Many Ca 2+ ‐regulated intracellular processes are involved in the development of neuroinflammation. However, the changes of Ca 2+ signaling in brain under inflammatory conditions were hardly studied. ATP‐induced Ca 2+ signaling is a central event of signal transmission in astrocytic networks. We investigated primary astrocytes after pro‐inflammatory stimulation with lipopolysaccharide. We reveal that Ca 2+ responses to purinergic ATP stimulation are significantly increased in amplitude and duration after stimulation with LPS. We detected that increased amplitudes of Ca 2+ responses to ATP in LPS‐treated astrocytes can be explained by substantial increase of Ca 2+ load in stores in endoplasmic reticulum.
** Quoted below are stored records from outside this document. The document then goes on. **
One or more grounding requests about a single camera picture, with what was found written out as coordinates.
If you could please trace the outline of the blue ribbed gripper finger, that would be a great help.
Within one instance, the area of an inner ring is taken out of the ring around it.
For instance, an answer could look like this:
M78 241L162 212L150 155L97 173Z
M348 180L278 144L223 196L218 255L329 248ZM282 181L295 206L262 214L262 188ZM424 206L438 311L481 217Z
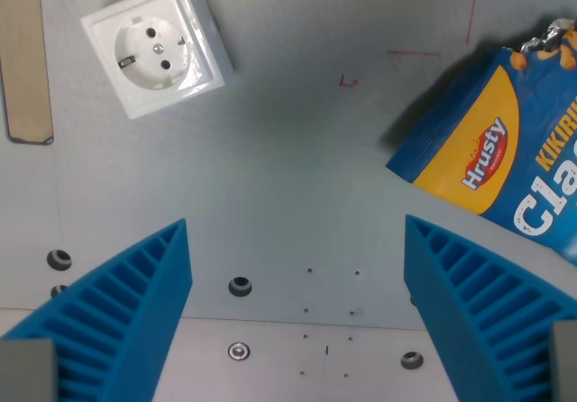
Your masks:
M89 271L3 337L54 343L60 401L150 401L192 284L180 219Z
M459 400L553 400L549 337L575 318L574 298L413 215L404 280Z

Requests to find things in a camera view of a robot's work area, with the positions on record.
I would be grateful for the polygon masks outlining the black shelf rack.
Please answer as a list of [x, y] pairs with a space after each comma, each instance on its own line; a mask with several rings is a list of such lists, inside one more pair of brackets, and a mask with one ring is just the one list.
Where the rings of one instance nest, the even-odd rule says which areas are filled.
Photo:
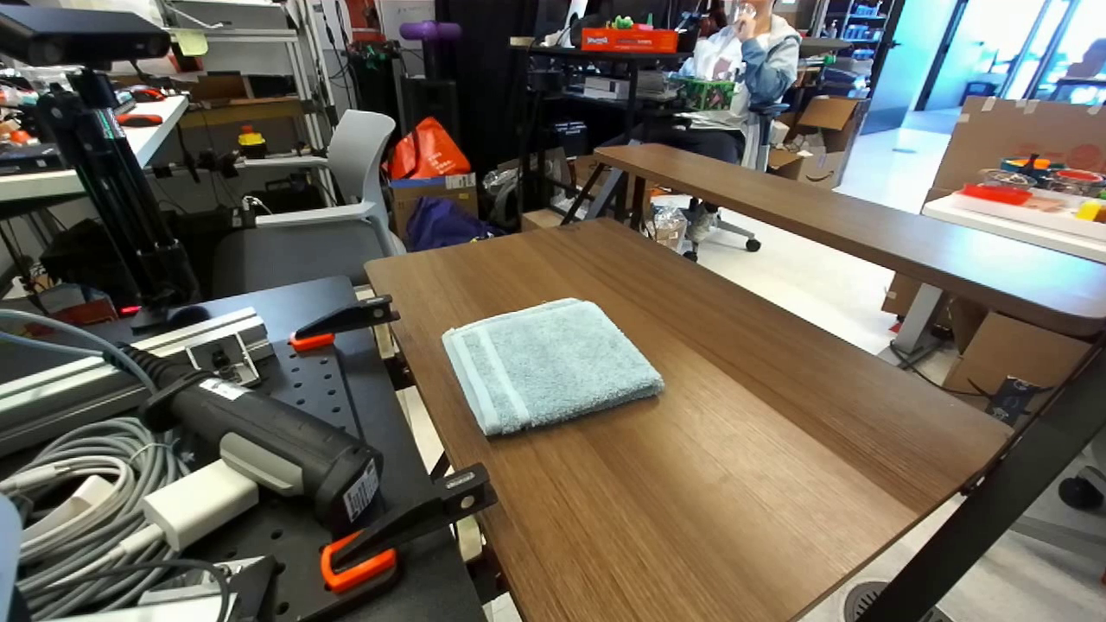
[[[545, 151], [547, 131], [545, 129], [544, 106], [553, 99], [577, 99], [581, 102], [592, 104], [604, 104], [624, 111], [624, 129], [620, 133], [632, 134], [633, 127], [640, 117], [659, 117], [661, 113], [676, 113], [674, 106], [664, 108], [659, 104], [647, 104], [637, 93], [639, 89], [639, 77], [644, 68], [674, 68], [680, 60], [689, 58], [688, 53], [615, 53], [608, 51], [581, 50], [580, 48], [547, 48], [538, 46], [536, 39], [512, 38], [509, 49], [520, 54], [520, 68], [518, 69], [518, 97], [521, 101], [521, 125], [520, 125], [520, 154], [518, 154], [518, 217], [522, 218], [526, 212], [543, 210], [549, 207], [552, 197], [551, 187], [556, 186], [564, 189], [566, 194], [572, 194], [578, 200], [588, 200], [591, 207], [597, 207], [598, 200], [594, 200], [591, 191], [591, 182], [585, 180], [585, 188], [578, 189], [574, 185], [564, 182], [553, 180], [545, 174]], [[531, 74], [536, 72], [531, 68], [531, 60], [534, 58], [546, 58], [550, 60], [549, 69], [559, 70], [562, 76], [559, 79], [561, 86], [557, 90], [536, 89], [531, 86]], [[584, 70], [598, 63], [601, 66], [620, 68], [632, 91], [624, 101], [601, 101], [589, 99], [576, 91], [568, 89], [570, 75], [576, 70]]]

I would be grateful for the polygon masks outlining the light blue folded towel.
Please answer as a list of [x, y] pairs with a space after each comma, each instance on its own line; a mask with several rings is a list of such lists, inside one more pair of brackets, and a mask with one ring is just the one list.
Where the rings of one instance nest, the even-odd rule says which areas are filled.
[[575, 298], [455, 326], [442, 345], [486, 437], [545, 428], [666, 387], [598, 305]]

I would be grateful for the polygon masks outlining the stack of cardboard boxes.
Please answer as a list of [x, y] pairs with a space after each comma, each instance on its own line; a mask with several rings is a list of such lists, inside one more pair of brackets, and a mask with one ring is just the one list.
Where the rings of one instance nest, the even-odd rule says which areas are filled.
[[1093, 343], [999, 314], [963, 298], [938, 305], [932, 332], [936, 349], [954, 346], [945, 373], [921, 370], [928, 354], [893, 349], [893, 362], [939, 387], [1015, 425], [1039, 410], [1078, 369]]

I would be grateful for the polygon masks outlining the purple bag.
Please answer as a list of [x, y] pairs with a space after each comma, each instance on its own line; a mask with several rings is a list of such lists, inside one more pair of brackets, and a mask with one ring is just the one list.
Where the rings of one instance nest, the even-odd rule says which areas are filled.
[[408, 252], [434, 251], [459, 243], [478, 243], [501, 238], [505, 232], [494, 225], [463, 212], [450, 200], [420, 200], [408, 224]]

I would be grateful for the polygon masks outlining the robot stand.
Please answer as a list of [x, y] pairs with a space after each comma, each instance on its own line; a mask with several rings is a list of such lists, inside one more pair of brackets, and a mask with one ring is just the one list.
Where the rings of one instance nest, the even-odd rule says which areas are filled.
[[[204, 314], [210, 321], [229, 314], [260, 320], [262, 326], [246, 334], [261, 357], [259, 392], [327, 421], [382, 452], [379, 491], [368, 508], [371, 518], [376, 518], [422, 499], [434, 485], [374, 335], [367, 329], [343, 333], [332, 346], [304, 354], [289, 346], [293, 331], [355, 301], [349, 280], [337, 276], [182, 308], [174, 311], [169, 324], [146, 334], [135, 334], [126, 319], [91, 330], [107, 341], [166, 357], [170, 349], [181, 348], [171, 332], [198, 332]], [[48, 400], [45, 414], [39, 414], [33, 404], [0, 407], [0, 475], [27, 464], [60, 434], [111, 410], [129, 414], [142, 400], [136, 382], [115, 370], [106, 379], [80, 386], [74, 398], [79, 412], [71, 415], [60, 413], [58, 398]], [[271, 554], [276, 566], [257, 622], [486, 622], [450, 528], [404, 543], [396, 570], [379, 585], [343, 595], [328, 591], [321, 578], [321, 547], [328, 539], [327, 528], [317, 523], [307, 502], [262, 493], [257, 507], [206, 536], [186, 554], [207, 562]]]

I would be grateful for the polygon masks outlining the white desk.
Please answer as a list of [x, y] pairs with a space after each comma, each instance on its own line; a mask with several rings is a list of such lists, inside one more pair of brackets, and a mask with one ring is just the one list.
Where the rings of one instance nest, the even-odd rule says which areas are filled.
[[[133, 110], [134, 114], [161, 118], [161, 124], [146, 127], [146, 129], [124, 129], [125, 137], [131, 143], [131, 151], [133, 151], [138, 164], [146, 165], [161, 148], [161, 143], [170, 137], [174, 127], [181, 121], [182, 113], [187, 107], [188, 99], [181, 95], [136, 105]], [[39, 198], [82, 194], [83, 191], [79, 174], [72, 169], [0, 176], [0, 203], [38, 200]]]

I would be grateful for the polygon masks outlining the black handheld device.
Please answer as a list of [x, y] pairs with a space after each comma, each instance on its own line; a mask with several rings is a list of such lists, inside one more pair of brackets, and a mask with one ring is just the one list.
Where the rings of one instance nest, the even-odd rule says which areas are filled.
[[383, 460], [367, 442], [304, 410], [249, 387], [122, 344], [105, 361], [150, 379], [138, 407], [154, 432], [182, 428], [209, 442], [220, 458], [269, 491], [304, 498], [332, 535], [355, 531], [371, 515]]

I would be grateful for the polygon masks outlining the green box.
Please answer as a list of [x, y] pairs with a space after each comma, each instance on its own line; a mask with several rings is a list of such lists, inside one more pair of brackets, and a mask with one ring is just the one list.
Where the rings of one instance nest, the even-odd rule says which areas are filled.
[[727, 111], [734, 101], [735, 82], [705, 81], [689, 76], [675, 76], [679, 103], [692, 111]]

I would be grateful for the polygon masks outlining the black clamp with orange grip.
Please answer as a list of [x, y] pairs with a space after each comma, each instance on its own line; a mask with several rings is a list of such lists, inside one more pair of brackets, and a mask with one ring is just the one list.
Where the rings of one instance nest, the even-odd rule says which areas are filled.
[[332, 346], [340, 333], [383, 326], [399, 318], [400, 314], [392, 305], [392, 296], [375, 296], [352, 305], [337, 308], [305, 326], [300, 326], [289, 336], [289, 346], [296, 353], [312, 352]]
[[385, 512], [359, 531], [321, 549], [321, 579], [328, 591], [348, 592], [397, 568], [397, 548], [498, 502], [490, 473], [474, 464], [435, 483], [434, 493]]

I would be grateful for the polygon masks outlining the metal shelf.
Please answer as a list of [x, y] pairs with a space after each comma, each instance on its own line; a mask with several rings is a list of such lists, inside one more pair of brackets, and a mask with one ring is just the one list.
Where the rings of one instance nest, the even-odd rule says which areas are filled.
[[190, 99], [194, 126], [284, 118], [293, 147], [324, 151], [337, 126], [319, 0], [156, 0], [181, 56], [167, 77]]

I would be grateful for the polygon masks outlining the orange bag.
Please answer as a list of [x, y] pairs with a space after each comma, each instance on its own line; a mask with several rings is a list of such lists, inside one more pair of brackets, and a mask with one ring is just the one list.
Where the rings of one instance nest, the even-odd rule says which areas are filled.
[[392, 182], [431, 180], [473, 172], [442, 123], [434, 117], [424, 118], [392, 147], [385, 169]]

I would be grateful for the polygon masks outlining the open cardboard box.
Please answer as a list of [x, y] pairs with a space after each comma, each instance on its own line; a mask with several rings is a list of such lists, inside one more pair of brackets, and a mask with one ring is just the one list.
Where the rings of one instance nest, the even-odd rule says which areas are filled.
[[868, 106], [868, 99], [821, 95], [799, 113], [787, 111], [779, 117], [786, 134], [772, 138], [766, 172], [837, 189]]

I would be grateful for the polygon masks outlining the aluminium rail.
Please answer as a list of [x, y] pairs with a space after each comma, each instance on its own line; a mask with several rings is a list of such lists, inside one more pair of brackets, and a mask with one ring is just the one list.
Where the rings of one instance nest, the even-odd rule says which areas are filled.
[[[218, 371], [244, 386], [260, 382], [260, 364], [274, 355], [264, 320], [253, 308], [148, 336], [134, 346], [194, 369]], [[8, 379], [0, 382], [0, 458], [133, 410], [142, 400], [138, 379], [102, 357], [72, 359]]]

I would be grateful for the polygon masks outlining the glass door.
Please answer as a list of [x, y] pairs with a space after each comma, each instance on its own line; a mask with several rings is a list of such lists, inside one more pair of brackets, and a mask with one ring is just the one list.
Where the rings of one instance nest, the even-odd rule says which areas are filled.
[[1106, 0], [957, 0], [912, 108], [970, 96], [1106, 105]]

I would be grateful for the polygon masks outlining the person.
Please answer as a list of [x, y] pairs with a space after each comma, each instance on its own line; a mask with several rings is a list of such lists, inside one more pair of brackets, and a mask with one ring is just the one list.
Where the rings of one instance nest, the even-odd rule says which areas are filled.
[[778, 104], [799, 77], [799, 37], [781, 15], [778, 0], [735, 0], [728, 25], [696, 44], [676, 75], [731, 84], [720, 108], [688, 111], [639, 124], [632, 139], [657, 143], [727, 164], [747, 160], [751, 110]]

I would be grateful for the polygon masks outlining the red tray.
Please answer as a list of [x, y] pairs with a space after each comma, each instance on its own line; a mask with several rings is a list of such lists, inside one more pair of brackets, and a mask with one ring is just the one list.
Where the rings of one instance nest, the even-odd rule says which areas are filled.
[[1034, 198], [1032, 191], [1022, 187], [989, 184], [966, 184], [959, 193], [975, 198], [975, 200], [1002, 203], [1011, 206], [1024, 206]]

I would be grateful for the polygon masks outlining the grey chair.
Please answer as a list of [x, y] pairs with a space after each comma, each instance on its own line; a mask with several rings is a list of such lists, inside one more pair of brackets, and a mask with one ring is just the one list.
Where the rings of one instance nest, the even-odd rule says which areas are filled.
[[211, 298], [344, 276], [356, 291], [371, 288], [365, 265], [404, 253], [392, 232], [380, 180], [396, 123], [375, 111], [344, 111], [320, 165], [347, 193], [345, 204], [259, 215], [213, 251]]

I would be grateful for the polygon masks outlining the office chair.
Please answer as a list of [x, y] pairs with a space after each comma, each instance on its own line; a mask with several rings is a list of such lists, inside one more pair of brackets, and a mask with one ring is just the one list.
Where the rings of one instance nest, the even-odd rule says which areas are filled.
[[[747, 111], [744, 117], [740, 118], [740, 127], [732, 124], [735, 115], [730, 113], [730, 111], [712, 111], [711, 113], [693, 111], [690, 117], [696, 121], [703, 121], [714, 127], [714, 129], [739, 131], [744, 137], [744, 154], [741, 166], [751, 170], [765, 173], [766, 167], [769, 167], [769, 154], [772, 148], [773, 126], [778, 123], [778, 118], [787, 110], [789, 105], [785, 103], [752, 106]], [[692, 263], [698, 261], [699, 245], [705, 240], [705, 237], [693, 237], [693, 228], [696, 227], [696, 222], [699, 222], [707, 215], [709, 215], [709, 210], [706, 204], [699, 200], [698, 197], [692, 197], [688, 207], [684, 209], [684, 217], [688, 220], [686, 241], [689, 243], [687, 251], [684, 251], [684, 258], [689, 259]], [[749, 252], [757, 252], [761, 249], [761, 240], [759, 240], [755, 234], [737, 225], [726, 222], [722, 219], [719, 208], [716, 208], [714, 212], [710, 212], [710, 215], [712, 220], [707, 230], [718, 228], [726, 232], [742, 236], [747, 240], [744, 249]]]

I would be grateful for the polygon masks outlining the large cardboard sheet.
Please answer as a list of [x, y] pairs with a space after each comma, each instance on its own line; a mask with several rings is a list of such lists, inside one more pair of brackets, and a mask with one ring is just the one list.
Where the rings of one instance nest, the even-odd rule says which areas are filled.
[[1033, 154], [1106, 176], [1106, 107], [1035, 99], [967, 99], [925, 200], [939, 200], [968, 182], [979, 182], [980, 170]]

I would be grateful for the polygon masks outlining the white power adapter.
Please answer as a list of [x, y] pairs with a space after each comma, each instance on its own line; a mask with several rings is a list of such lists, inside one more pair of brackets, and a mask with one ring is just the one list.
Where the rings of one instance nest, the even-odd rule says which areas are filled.
[[182, 552], [259, 502], [259, 484], [216, 460], [143, 497], [140, 508], [173, 551]]

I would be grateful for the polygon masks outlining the cardboard box with label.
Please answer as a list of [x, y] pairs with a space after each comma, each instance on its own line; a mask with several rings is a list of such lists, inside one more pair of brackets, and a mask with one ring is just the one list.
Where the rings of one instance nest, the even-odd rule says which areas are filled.
[[392, 180], [392, 230], [403, 243], [410, 240], [408, 224], [417, 212], [420, 200], [450, 200], [473, 217], [480, 217], [480, 200], [474, 173], [447, 175], [426, 180]]

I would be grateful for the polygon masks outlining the long wooden table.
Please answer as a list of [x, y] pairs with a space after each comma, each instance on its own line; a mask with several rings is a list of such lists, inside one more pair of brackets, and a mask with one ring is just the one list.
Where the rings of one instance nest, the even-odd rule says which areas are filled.
[[1106, 333], [1106, 265], [660, 144], [601, 147], [595, 154], [605, 166], [1035, 326], [1068, 336]]

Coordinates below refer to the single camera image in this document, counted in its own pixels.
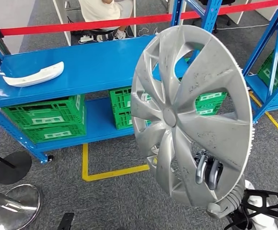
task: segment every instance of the hubcap center
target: hubcap center
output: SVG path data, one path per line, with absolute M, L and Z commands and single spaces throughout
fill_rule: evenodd
M 164 120 L 171 127 L 174 127 L 176 125 L 175 114 L 169 108 L 165 108 L 163 110 Z

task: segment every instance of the red barrier tape
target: red barrier tape
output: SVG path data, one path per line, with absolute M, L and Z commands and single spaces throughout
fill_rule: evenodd
M 252 11 L 265 7 L 277 6 L 278 0 L 261 1 L 249 4 L 240 4 L 236 6 L 224 6 L 220 8 L 219 15 L 236 13 L 242 11 Z M 194 11 L 184 12 L 181 16 L 181 19 L 193 19 L 199 18 L 199 15 Z M 31 35 L 31 34 L 45 34 L 56 33 L 64 31 L 76 31 L 76 30 L 91 30 L 97 28 L 134 25 L 134 24 L 147 24 L 147 23 L 161 23 L 169 22 L 171 19 L 171 14 L 159 14 L 153 16 L 142 16 L 136 18 L 125 18 L 118 20 L 98 21 L 89 23 L 70 23 L 70 24 L 52 24 L 52 25 L 39 25 L 18 28 L 1 29 L 5 36 L 8 35 Z

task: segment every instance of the chrome base
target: chrome base
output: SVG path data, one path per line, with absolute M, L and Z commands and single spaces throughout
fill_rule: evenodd
M 16 211 L 0 207 L 0 230 L 20 230 L 33 221 L 41 208 L 42 194 L 31 184 L 21 184 L 5 194 L 32 210 Z

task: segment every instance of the black round base
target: black round base
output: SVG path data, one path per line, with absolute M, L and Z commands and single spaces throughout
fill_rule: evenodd
M 26 152 L 14 152 L 5 158 L 15 166 L 12 169 L 0 162 L 0 184 L 14 184 L 23 179 L 32 166 L 32 158 Z

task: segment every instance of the white plastic part
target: white plastic part
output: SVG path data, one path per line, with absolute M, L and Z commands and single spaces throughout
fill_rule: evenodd
M 41 69 L 38 73 L 32 74 L 30 76 L 22 77 L 22 78 L 10 78 L 5 77 L 3 79 L 8 85 L 14 87 L 26 87 L 39 84 L 45 81 L 49 81 L 56 77 L 58 77 L 62 72 L 64 72 L 64 64 L 63 61 L 59 63 L 48 66 L 44 69 Z
M 91 42 L 91 41 L 93 41 L 92 36 L 85 35 L 85 36 L 81 37 L 79 43 L 81 44 L 81 43 Z
M 255 189 L 254 186 L 249 182 L 245 180 L 245 188 L 248 189 Z M 261 207 L 263 204 L 262 198 L 260 196 L 250 196 L 248 201 L 249 204 L 256 206 L 256 207 Z M 249 214 L 252 214 L 255 211 L 249 210 Z M 275 221 L 272 217 L 268 217 L 264 214 L 258 214 L 252 218 L 253 224 L 255 227 L 255 230 L 278 230 Z

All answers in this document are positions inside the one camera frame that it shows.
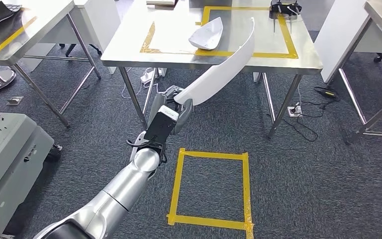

The mechanism implies enhanced Ca 2+ store refilling due to the amplification of capacitative Ca 2+ entry. The reason for the increased duration of Ca 2+ responses in LPS‐treated cells is also the amplified capacitative Ca 2+ entry. Next, we established that the molecular mechanism for the LPS‐induced amplification of Ca 2+ responses in astrocytes is increased expression and activity of VIA phospholipase A 2 (VIA iPLA 2 ). Indeed, both gene silencing with specific siRNA and pharmacological inhibition of VIA iPLA 2 with S‐bromoenol lactone reduced the load of the Ca 2+ stores and caused a decrease in the amplitudes of Ca 2+ responses in LPS‐treated astrocytes to values, which were comparable to those in untreated cells. Our findings highlight a novel regulatory role of VIA iPLA 2 in development of inflammation in brain. We suggest that this enzyme might be a possible target for treatment of pathologies related to brain inflammation.